Each future must fully pay before invoking any suspension.
### Restoring Worst-Case Bounds
Sometimes the latency budget requires a tight worst-case bound on all
operations.
Worst-case bounds can be restored via *scheduling*
* Execute suspended computations in bounded steps
* Execute the steps as they are paid off
This has a small space and complexity overhead, but bounds the latency.
### Using Analysis Results
Sure that sounds like *fun*, but what's it good for?
Different operations over structures (e.g. head-insert, tail-insert,
search) are necessary to implement higher-level algorithms.

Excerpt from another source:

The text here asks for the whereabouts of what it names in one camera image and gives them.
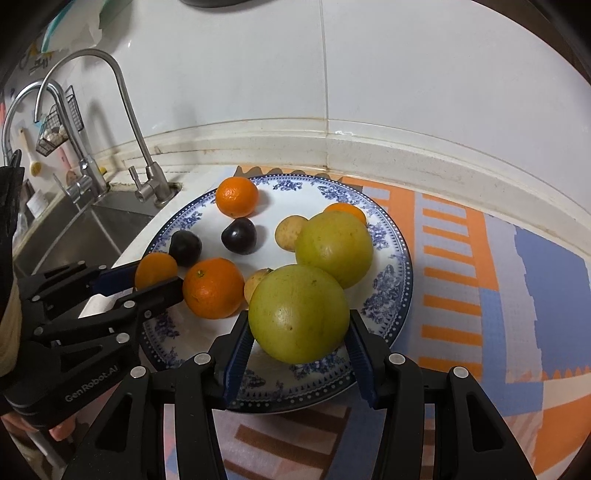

Choose the data structure that:
* Provides good bounds for the operations your algorithm needs
* Provides the latency guarantees you need
Other factors as well, of course
# Implementation Patterns
## Lazy Rebuilding
### Queues, Take 1
The essence of the Queue:
* `insert` adds an element at the end of the queue
* `remove` takes an element from the front of the queue
How to represent it? What about a List?
* Our `remove` operation is $O \left({1}\right)$
* But `insert` is $O \left({n}\right)$!
The standard trick: A pair of lists, `left` and `right`.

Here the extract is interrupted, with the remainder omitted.